When You See Untapped Potential, by Definition You Have an Unpopular Idea (Don't Seek Approval)
Reading Time: 3 minutes
These are from some notes I made while reading Blue Ocean Strategy. So, they have a bit of the feel of notes, but are interesting.
Reading about innovation in Blue Ocean Strategy. It’s a great book (with a lot of business-y jargon), all about finding untapped markets, how to go about it, and how to seize them. It gives you tons and tons of good ideas about how to do this, and how to think about things.
When you see an enormous untapped market potential for something, almost by definition, most people will disagree with you.
Or, they might not disagree with you that the potential exists, but then most likely they will give you some reasons why it can’t be done—some limitation.
In other words, people tend to believe what they see, they tend to believe what makes them comfortable, and they tend to resist the new. But, all innovation is about creating the new, so you’d better get used to the idea that people won’t tend to radically embrace your new ideas. In fact, they may heartily discourage you, or (and maybe this is worse), just ignore you completely.
This doesn’t mean that every potential opportunity one sees necessarily exists. (The book has many interesting ways of helping you find out which potential ideas make sense to pursue.) Perhaps it means that the set of potential untapped markets is a subset of percieved possible markets.
If we envision a circle representing the set of possible things we see as working, as a subset of all ideas of something that might work; and within that, a subset of things that will work. And pretty much encircling the whole thing, the beliefs that none of it is likely to work, by the mass of people.
all ideas of something that might work
..all possible things that we imagine could work
..all the things we imagine could work, that could work
Almost by definition, blue oceans represent things that “average” people don’t want or think will work.

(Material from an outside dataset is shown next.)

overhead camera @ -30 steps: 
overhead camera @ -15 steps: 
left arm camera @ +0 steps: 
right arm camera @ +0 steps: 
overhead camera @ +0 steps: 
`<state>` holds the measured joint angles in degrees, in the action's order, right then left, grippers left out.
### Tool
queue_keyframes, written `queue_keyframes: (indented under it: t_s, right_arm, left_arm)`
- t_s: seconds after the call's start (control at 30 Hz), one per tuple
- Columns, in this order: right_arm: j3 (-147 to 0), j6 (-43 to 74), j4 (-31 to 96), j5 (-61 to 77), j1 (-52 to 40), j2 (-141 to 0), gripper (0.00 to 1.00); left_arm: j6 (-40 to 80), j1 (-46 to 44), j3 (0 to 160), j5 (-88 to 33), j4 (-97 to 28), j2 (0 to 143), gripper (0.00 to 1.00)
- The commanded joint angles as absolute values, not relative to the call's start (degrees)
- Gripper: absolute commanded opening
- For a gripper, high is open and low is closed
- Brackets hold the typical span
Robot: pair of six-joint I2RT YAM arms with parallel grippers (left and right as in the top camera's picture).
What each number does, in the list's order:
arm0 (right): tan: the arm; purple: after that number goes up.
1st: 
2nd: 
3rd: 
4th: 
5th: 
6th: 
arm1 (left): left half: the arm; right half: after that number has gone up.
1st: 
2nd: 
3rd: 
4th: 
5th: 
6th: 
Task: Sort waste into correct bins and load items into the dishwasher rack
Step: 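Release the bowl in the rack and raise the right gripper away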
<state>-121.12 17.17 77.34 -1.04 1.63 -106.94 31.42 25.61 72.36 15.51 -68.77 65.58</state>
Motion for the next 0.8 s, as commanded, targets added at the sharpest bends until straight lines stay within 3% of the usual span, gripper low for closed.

Diffusions of Innovation Model (Wikipedia)
Robert Morris’ Chrossing the Chasm divides markets into early adopters, the middle swell, and late adopters. The psychology of early adopters is very different than the psychology of the middle swell, which is very different from the psychology of late adopters. Although he was talking about technology, this is probably true for things besides technology—social movements, personal practices, habits, etc.
Innovators are the most likely to take on a new idea, so they would adopt it first—before the rest of society thought it made sense.
Initial hostility to the automobile was apparently great, with people sabotaging roads. (People will fight vociferously for the status quo, even when that is very undesirable.)
So the bottom line is: If you percieve there’s an unmet potential in the world—the marketplace of money, or ideas, or anything—anticipate the experience that other people will generally tell you how it can’t be done, doesn’t make sense, and generally try to discourage you.
Above all, don’t look for approval from the crowd. The history of innovation is made by people who are not looking for approval, because existing ideas are what we’re likely to gain approval from.
No matter that at some later date, they may have been lauded for their innovation! If they’d set out to gain approval, they would never have become innovators.
If we have a cool idea, our natural inclination is to seek out approval for our idea. We might not get it.
So, then, if you feel you see untapped potential, your job is not to seek approval or validation—which would be effectively asking others to check your idea against their existing view of reality. Innovation = creating new reality.
Instead, you’d want to test it against what actually happens. Find out what people really want. See what happens when you introduce it. See what happens, when you try something radical.
Our minds always want to keep us within fences, and we, essentially, need to keep breaking out of them. (This much of what Avatar is about, by the way.)